§ Work order
When you find the line with "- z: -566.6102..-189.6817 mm" among the records below, reproduce it and each line after it exactly, ending with the line with "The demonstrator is".

§ Material for this exercise

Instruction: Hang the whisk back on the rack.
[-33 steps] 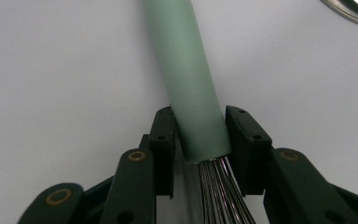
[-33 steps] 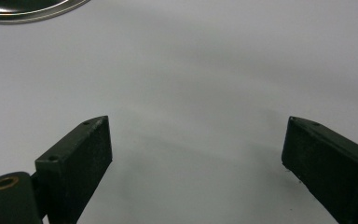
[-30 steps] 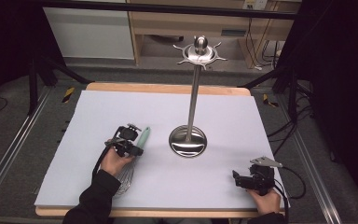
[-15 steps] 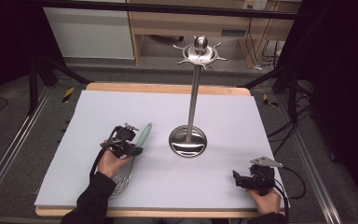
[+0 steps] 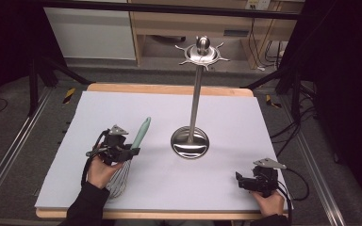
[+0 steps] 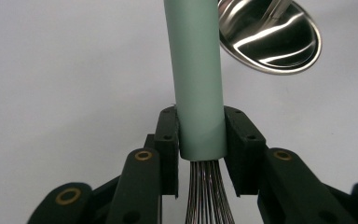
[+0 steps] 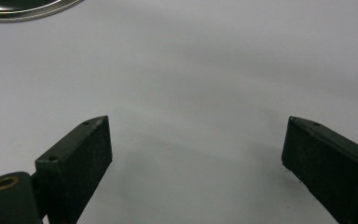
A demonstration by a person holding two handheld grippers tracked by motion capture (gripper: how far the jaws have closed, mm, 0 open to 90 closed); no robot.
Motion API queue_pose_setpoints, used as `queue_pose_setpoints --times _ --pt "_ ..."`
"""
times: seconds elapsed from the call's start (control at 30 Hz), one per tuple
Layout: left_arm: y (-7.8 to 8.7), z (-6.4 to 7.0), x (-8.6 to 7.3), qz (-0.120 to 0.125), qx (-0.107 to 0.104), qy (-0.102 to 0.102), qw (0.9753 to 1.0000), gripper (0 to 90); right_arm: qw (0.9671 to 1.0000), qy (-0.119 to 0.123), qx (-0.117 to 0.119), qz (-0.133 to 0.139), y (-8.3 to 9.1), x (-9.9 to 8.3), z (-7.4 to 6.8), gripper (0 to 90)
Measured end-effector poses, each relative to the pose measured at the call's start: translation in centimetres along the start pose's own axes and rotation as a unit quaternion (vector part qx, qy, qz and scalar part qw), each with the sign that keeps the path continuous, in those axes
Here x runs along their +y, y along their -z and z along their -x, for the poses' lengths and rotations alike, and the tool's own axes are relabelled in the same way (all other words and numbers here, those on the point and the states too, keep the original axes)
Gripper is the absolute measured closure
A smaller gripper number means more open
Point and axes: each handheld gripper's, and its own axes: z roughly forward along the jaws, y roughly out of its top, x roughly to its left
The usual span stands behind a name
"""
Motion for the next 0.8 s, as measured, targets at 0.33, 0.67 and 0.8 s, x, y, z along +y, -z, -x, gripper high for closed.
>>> queue_pose_setpoints --times 0.33,0.67,0.8 --pt "2.9 -0.5 -0.4 0.049 0.005 0.004 0.9988 68.5 1.0000 0.007 0.002 0.004 0.1 0.0 0.0 9.0" --pt "5.4 0.0 -0.2 0.105 0.015 -0.006 0.9944 68.7 0.9999 0.009 0.000 0.004 0.2 -0.1 0.0 9.0" --pt "6.3 0.1 -0.1 0.134 0.021 -0.008 0.9908 68.7 1.0000 0.007 0.001 0.004 0.2 0.0 0.0 9.0"
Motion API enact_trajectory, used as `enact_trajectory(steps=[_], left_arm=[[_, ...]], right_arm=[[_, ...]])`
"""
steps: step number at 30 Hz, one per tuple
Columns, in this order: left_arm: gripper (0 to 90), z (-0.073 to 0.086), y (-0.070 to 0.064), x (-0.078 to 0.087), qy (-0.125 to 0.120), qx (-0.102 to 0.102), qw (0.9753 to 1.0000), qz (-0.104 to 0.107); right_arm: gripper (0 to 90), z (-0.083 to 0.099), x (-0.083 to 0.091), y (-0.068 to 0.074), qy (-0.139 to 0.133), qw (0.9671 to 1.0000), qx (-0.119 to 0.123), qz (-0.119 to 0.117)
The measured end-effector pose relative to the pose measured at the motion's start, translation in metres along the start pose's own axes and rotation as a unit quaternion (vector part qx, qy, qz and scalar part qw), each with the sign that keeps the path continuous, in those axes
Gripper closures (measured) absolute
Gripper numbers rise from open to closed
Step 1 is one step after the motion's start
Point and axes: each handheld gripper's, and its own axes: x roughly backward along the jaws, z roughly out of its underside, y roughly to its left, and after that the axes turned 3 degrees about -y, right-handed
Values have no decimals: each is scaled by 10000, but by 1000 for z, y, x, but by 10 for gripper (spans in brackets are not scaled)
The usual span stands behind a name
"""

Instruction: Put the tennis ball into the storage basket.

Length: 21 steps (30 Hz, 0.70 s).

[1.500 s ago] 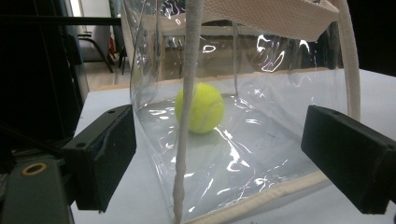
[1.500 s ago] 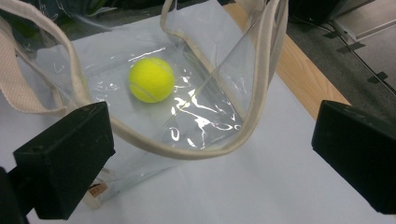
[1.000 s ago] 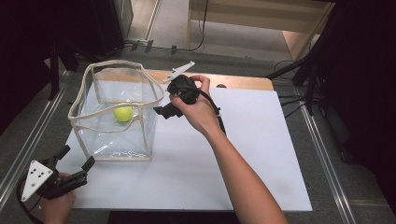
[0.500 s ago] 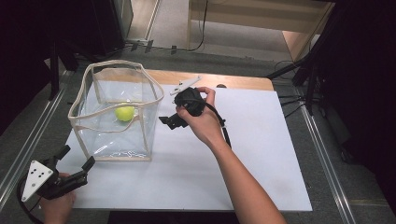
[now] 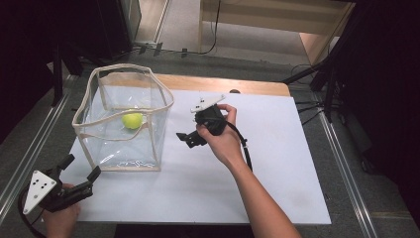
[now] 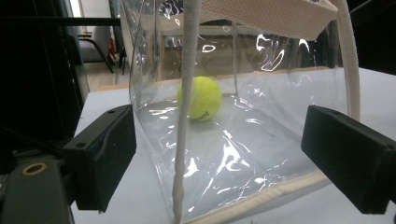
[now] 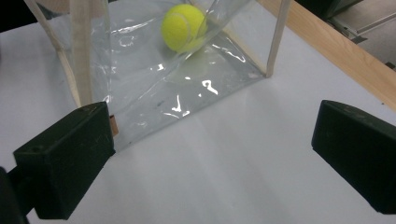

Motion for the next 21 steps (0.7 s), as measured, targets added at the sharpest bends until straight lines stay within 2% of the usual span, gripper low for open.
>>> enact_trajectory(steps=[11,21], left_arm=[[104,0,-1,0,-7,-23,10000,3],[104,0,0,0,-7,-24,10000,3]], right_arm=[[0,33,7,-2,-84,9997,-220,81],[0,59,15,0,-232,9993,-269,125]])
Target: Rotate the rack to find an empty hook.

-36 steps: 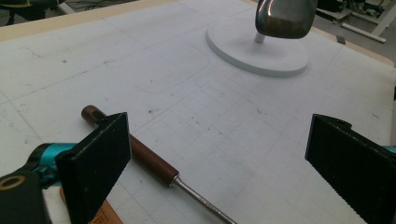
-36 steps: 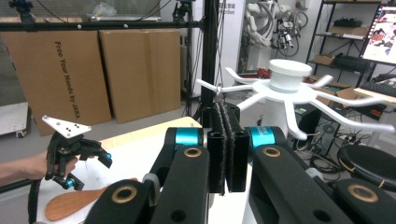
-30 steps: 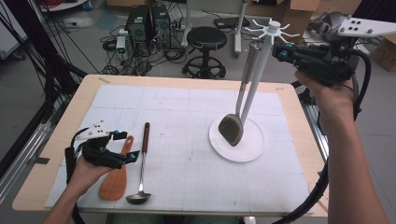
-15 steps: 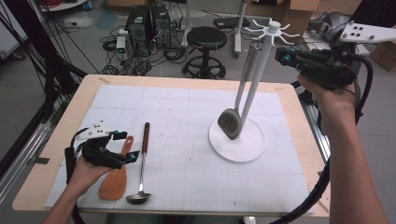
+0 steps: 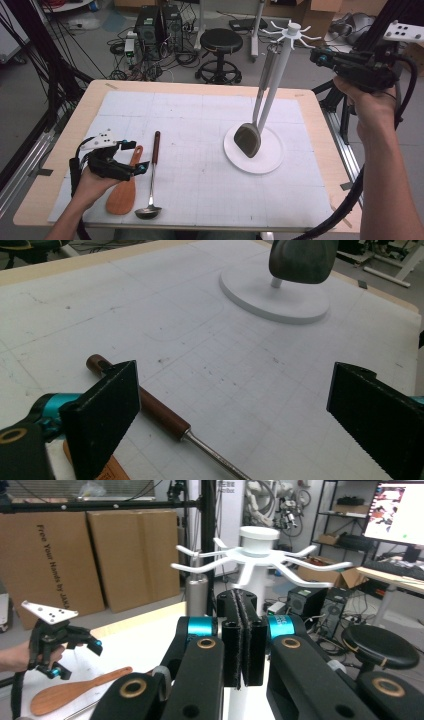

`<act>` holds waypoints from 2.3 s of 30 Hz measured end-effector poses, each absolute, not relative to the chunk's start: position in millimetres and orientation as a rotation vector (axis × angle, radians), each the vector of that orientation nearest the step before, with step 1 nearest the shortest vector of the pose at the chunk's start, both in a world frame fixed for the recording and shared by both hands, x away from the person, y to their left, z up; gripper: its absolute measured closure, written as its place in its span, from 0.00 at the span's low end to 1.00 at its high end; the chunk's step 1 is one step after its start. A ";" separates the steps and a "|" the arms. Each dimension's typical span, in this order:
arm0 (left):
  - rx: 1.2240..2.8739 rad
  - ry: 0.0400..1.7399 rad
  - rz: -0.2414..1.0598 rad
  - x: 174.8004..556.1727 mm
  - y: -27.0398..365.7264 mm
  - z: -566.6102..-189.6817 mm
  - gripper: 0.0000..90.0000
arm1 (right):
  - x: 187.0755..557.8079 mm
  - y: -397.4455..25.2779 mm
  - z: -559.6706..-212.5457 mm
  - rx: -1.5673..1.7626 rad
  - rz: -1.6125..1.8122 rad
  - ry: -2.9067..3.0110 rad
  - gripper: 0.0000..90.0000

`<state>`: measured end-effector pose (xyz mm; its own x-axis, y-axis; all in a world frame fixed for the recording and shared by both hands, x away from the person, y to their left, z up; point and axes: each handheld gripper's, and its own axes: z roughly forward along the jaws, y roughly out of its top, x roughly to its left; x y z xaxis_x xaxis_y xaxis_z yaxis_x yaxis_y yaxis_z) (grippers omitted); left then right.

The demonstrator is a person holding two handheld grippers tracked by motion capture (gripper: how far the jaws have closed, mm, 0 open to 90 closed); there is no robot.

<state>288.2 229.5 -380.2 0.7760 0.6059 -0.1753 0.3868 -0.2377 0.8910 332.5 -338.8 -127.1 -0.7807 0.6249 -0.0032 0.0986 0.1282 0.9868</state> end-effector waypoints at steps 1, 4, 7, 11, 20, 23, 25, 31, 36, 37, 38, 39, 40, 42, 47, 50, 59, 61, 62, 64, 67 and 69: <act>1.863 0.760 0.248 288.2 229.4 -380.3 0.08 | 333.3 -340.2 -126.6 0.704 1.698 1.990 0.99; 1.863 0.762 0.248 288.2 229.5 -380.2 0.08 | 335.7 -341.8 -124.6 0.706 1.708 1.981 1.00; 1.865 0.761 0.249 288.3 229.5 -380.3 0.08 | 336.4 -338.0 -122.7 0.692 1.707 1.986 0.99; 1.863 0.761 0.249 288.2 229.3 -380.3 0.08 | 335.0 -329.9 -122.0 0.676 1.703 1.993 0.99; 1.861 0.761 0.249 288.1 229.6 -380.2 0.09 | 330.3 -306.8 -119.6 0.631 1.671 2.019 1.00; 1.860 0.762 0.249 288.1 229.7 -380.2 0.09 | 329.4 -300.1 -118.9 0.623 1.659 2.022 1.00; 1.862 0.761 0.249 288.1 229.7 -380.2 0.09 | 329.4 -297.3 -119.1 0.624 1.656 2.020 0.99; 1.861 0.760 0.247 288.0 229.7 -380.2 0.09 | 328.3 -292.7 -121.3 0.614 1.667 2.023 0.99; 1.864 0.757 0.252 288.3 230.6 -380.0 0.09 | 323.9 -291.6 -125.9 0.598 1.696 2.028 0.98; 1.865 0.756 0.253 288.4 230.6 -380.1 0.09 | 322.2 -291.1 -127.6 0.596 1.699 2.029 0.97; 1.866 0.756 0.252 288.4 230.6 -380.2 0.09 | 320.8 -290.4 -129.7 0.592 1.706 2.033 0.96; 1.866 0.756 0.253 288.5 230.4 -380.4 0.09 | 320.1 -289.9 -132.0 0.581 1.707 2.034 0.95; 1.869 0.756 0.251 288.6 230.4 -380.6 0.09 | 318.9 -289.1 -134.5 0.579 1.713 2.040 0.94; 1.866 0.759 0.251 288.5 230.5 -380.9 0.09 | 317.1 -288.1 -140.2 0.579 1.721 2.049 0.92; 1.867 0.761 0.255 288.3 231.8 -381.4 0.10 | 313.7 -286.7 -153.9 0.573 1.749 2.063 0.90; 1.870 0.760 0.260 289.2 233.4 -381.8 0.10 | 311.3 -285.1 -163.0 0.574 1.758 2.064 0.85; 1.862 0.767 0.268 288.2 236.9 -381.7 0.14 | 312.1 -275.0 -199.3 0.612 1.751 2.098 0.74; 1.866 0.769 0.272 288.6 237.2 -382.0 0.14 | 312.6 -273.4 -205.1 0.610 1.746 2.104 0.72; 1.869 0.768 0.273 288.7 237.3 -382.0 0.14 | 312.5 -272.5 -208.1 0.615 1.740 2.107 0.70; 1.871 0.766 0.273 288.7 237.0 -382.3 0.15 | 312.6 -271.2 -213.7 0.628 1.732 2.115 0.67; 1.876 0.761 0.269 288.7 237.0 -382.4 0.16 | 312.0 -270.4 -222.2 0.648 1.734 2.112 0.62; 1.875 0.762 0.272 288.2 236.7 -382.4 0.17 | 311.6 -270.2 -227.9 0.667 1.740 2.111 0.60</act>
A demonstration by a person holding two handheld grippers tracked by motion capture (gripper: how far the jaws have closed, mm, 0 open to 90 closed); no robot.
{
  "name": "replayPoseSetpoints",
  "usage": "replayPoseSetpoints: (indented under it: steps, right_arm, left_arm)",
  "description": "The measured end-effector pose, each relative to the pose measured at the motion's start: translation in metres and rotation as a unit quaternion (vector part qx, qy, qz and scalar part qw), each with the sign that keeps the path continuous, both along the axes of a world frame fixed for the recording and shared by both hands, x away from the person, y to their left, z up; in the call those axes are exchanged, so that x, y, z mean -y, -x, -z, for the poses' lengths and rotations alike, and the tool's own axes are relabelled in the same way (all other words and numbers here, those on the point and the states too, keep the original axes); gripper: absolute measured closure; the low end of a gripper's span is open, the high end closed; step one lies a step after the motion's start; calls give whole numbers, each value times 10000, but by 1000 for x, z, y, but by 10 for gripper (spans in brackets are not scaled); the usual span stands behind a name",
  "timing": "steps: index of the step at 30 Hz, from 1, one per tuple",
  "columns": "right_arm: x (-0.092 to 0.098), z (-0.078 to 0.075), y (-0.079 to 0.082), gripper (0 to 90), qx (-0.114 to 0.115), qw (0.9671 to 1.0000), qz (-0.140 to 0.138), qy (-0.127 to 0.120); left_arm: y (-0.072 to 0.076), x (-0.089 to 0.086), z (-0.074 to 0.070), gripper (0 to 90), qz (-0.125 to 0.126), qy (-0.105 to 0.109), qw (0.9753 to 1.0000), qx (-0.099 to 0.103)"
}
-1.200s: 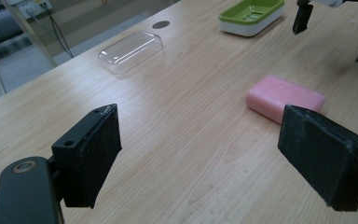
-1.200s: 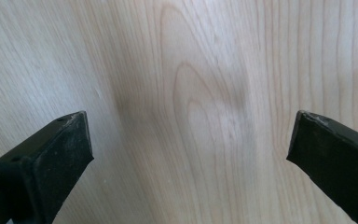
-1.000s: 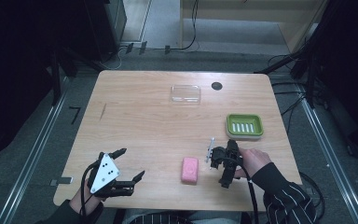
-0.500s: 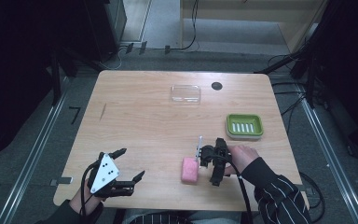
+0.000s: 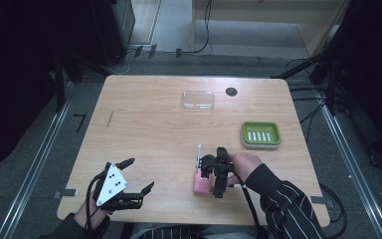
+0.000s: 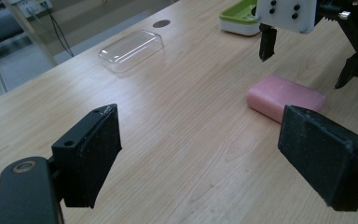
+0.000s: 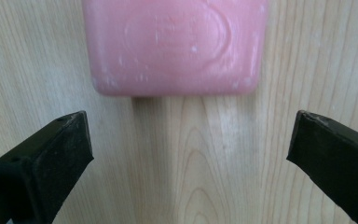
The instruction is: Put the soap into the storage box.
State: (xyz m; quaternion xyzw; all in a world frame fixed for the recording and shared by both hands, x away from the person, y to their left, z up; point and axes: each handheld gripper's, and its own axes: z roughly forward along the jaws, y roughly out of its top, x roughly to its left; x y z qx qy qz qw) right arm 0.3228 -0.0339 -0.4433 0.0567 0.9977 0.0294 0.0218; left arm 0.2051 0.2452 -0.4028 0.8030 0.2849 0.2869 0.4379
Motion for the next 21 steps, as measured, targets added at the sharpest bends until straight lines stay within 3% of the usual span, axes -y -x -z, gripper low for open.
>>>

§ Response for this exercise
  - z: -566.6102..-189.6817 mm
  - gripper: 0.0000..90.0000
arm1 (right):
  - x: 187.0755..557.8079 mm
  - y: -397.4455..25.2779 mm
  - z: -559.6706..-212.5457 mm
  - rx: -1.5673..1.7626 rad
  - rz: -1.6125..1.8122 rad
  - ry: -2.9067..3.0110 rad
  - gripper: 0.0000..90.0000

`<state>`: measured end-effector pose (xyz mm; its own x-axis, y-axis; all in a world frame fixed for the recording and shared by both hands, x away from the person, y to their left, z up; point and axes: each handheld gripper's, and its own axes: z roughly forward along the jaws, y roughly out of its top, x roughly to its left; x y z xaxis_x xaxis_y xaxis_z yaxis_x yaxis_y yaxis_z) (grippers omitted); left then right.

The demonstrator is a person holding two handheld grippers tracked by motion capture (gripper: how far the jaws have closed, mm, 0 open to 90 closed); there is no robot.

This exercise calls for no further output.